WHAT YOU SHOULD DO => Reproduce without change the lines in the material below that run from the one with "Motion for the" to the end, and nothing more.

SUPPLIED DATA =>
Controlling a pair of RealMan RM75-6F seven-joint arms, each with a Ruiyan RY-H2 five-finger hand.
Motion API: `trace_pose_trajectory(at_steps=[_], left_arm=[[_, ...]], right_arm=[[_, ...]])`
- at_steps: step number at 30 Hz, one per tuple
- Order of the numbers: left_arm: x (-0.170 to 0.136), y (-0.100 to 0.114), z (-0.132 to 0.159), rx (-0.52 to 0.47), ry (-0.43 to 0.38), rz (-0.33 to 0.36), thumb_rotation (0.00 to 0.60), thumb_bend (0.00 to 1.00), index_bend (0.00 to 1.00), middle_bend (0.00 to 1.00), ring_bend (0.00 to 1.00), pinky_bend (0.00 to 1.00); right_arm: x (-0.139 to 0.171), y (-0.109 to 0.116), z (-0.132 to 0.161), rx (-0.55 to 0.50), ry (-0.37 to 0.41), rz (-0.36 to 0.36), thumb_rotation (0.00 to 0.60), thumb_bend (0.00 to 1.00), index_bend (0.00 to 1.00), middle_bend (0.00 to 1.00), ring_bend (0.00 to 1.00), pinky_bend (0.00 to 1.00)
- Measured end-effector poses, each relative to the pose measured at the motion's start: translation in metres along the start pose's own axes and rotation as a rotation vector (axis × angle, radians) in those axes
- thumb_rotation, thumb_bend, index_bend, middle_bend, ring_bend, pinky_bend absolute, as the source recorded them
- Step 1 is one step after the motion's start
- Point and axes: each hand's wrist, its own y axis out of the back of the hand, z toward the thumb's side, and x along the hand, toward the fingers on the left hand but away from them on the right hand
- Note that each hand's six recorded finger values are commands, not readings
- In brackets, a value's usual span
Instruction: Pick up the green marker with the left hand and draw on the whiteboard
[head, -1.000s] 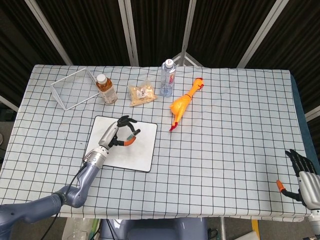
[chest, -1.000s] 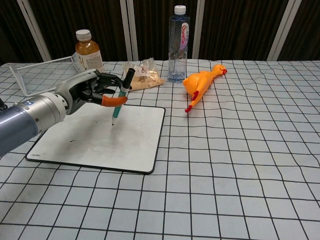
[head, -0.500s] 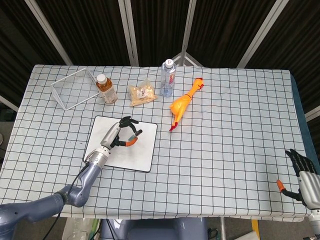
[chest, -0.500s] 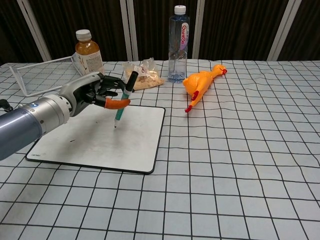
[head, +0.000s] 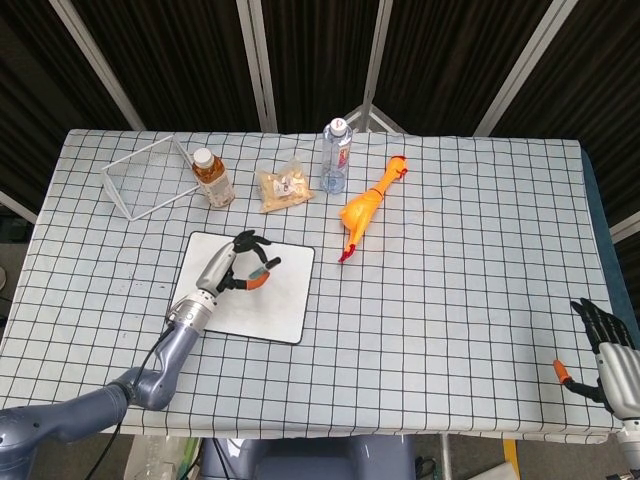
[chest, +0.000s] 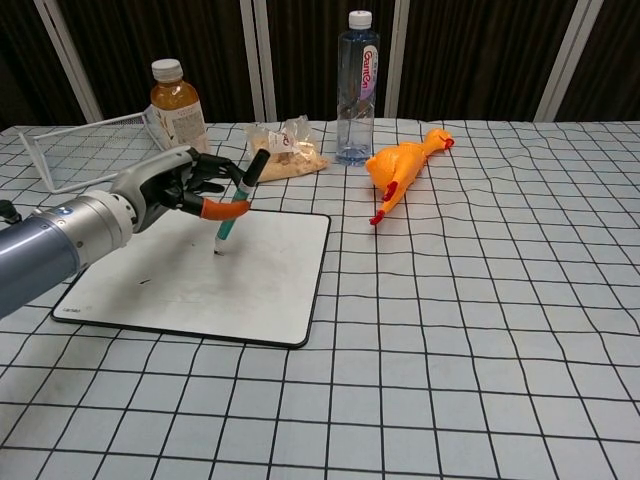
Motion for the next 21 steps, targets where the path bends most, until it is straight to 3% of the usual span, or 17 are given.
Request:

OUTPUT OF THE TASK =>
Motion for the next 21 steps, targets where the path bends most, until it is straight to 3% of the usual span, or 17 are given.
Request:

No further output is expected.